Altman, on the other hand, always rode out his downturns and disappointments, because of a refusal to admit that the verdicts of the marketplace (or of critics) really had any weight to them. Crucially, he did this not in a petulant way but with a shrugging insouciance about the vagaries of success. He somehow managed to imply that both his triumphs and disasters were largely accidental affairs, and that he could not himself easily distinguish between his best films and his worst.
That sense of independence from worldly evaluation is a critical component of cool - a carelessness, not about the work itself (passion and hard work are never inimical to cool), but always about its ultimate reception. But it doesn't guarantee that odd things won't happen.
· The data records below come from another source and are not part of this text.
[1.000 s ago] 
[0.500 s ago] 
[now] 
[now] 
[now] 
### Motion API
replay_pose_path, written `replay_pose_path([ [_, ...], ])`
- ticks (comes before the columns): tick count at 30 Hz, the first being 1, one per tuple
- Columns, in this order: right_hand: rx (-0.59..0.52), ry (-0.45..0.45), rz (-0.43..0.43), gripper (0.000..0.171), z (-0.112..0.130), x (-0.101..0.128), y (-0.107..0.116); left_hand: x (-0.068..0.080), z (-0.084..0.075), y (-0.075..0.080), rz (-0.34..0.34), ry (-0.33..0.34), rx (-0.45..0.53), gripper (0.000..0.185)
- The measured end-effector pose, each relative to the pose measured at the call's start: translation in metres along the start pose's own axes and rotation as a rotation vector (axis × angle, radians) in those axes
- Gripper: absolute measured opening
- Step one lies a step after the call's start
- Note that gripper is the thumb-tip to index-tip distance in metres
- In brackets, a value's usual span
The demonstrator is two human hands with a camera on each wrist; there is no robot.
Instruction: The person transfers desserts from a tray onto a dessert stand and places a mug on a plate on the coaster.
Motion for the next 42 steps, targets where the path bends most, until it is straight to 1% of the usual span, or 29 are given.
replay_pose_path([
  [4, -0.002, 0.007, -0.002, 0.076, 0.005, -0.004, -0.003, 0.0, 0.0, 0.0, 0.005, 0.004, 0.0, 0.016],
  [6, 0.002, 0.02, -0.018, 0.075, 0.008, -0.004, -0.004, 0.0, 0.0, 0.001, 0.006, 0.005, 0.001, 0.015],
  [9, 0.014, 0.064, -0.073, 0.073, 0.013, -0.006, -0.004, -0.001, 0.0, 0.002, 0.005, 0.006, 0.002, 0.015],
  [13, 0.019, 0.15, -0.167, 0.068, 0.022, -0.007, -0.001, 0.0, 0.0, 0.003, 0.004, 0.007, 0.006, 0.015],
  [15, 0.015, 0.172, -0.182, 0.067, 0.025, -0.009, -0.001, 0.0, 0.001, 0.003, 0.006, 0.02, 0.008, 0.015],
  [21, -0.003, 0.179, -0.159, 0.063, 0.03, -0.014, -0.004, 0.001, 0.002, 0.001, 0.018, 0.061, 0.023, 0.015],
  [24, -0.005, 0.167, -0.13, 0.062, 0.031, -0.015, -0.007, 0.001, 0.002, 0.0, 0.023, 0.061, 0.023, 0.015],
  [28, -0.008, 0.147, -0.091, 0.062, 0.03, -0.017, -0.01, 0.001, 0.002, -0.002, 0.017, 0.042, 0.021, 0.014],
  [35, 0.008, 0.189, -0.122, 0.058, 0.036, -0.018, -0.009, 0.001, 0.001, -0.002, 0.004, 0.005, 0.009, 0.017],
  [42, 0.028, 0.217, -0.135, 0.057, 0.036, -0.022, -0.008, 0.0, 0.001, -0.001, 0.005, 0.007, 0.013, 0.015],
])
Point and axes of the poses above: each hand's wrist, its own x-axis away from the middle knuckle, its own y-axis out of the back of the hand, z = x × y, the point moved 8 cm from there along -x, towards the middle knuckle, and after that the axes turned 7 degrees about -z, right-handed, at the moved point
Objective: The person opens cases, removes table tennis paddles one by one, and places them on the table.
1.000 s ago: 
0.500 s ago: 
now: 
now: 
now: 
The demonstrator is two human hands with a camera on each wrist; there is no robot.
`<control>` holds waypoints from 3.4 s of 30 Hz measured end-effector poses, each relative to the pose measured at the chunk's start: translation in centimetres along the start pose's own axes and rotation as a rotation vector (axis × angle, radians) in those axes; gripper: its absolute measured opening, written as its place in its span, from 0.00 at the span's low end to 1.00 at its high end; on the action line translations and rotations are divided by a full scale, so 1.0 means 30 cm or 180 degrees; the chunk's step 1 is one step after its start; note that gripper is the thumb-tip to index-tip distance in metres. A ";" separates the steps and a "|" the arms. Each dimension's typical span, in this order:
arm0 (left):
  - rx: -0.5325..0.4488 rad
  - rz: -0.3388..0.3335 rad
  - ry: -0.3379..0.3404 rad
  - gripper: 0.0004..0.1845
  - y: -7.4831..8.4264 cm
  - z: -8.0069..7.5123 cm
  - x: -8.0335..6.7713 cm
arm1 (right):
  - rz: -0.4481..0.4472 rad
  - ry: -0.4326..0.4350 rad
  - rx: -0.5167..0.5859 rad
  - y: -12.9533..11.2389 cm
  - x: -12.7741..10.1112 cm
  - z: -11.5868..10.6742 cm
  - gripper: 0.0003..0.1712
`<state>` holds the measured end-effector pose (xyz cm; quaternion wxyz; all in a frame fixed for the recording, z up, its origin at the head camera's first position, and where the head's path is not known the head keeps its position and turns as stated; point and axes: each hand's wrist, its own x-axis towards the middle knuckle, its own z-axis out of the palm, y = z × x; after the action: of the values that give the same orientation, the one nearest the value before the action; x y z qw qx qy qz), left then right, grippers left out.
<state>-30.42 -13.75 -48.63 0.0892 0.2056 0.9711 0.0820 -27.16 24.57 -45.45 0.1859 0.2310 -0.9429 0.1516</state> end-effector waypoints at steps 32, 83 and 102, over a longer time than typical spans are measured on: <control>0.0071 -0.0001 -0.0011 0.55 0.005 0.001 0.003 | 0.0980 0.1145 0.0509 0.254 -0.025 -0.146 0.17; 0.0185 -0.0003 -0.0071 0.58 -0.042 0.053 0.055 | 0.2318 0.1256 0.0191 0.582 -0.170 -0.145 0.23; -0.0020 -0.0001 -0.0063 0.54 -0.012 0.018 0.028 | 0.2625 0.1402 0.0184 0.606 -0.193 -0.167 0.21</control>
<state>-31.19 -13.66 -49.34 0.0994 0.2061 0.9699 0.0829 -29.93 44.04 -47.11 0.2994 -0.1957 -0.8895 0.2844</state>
This week I've also been reading Thomas Pynchon's new novel - whose work was at one time the very apogee of literary cool. These days, that verdict is more open to question but I don't think there's much doubt that the author himself is still cool - which must owe quite a lot to his decision to voice his cartoon appearances on The Simpsons, where he appears wearing a brown bag on his head and trying to inveigle passing motorists to pull over for an autographed photo. Making a joke of his own retirement from public display Pynchon acknowledges that reclusiveness can become a kind of publicity-seeking. In fact, he points to the indispensable centre of cool, which is not a feigned solemnity (which uncool people often adopt) but a well-maintained sense of the ridiculous. If Allen can avoid taking herself too seriously, she can easily survive the blight of my admiration.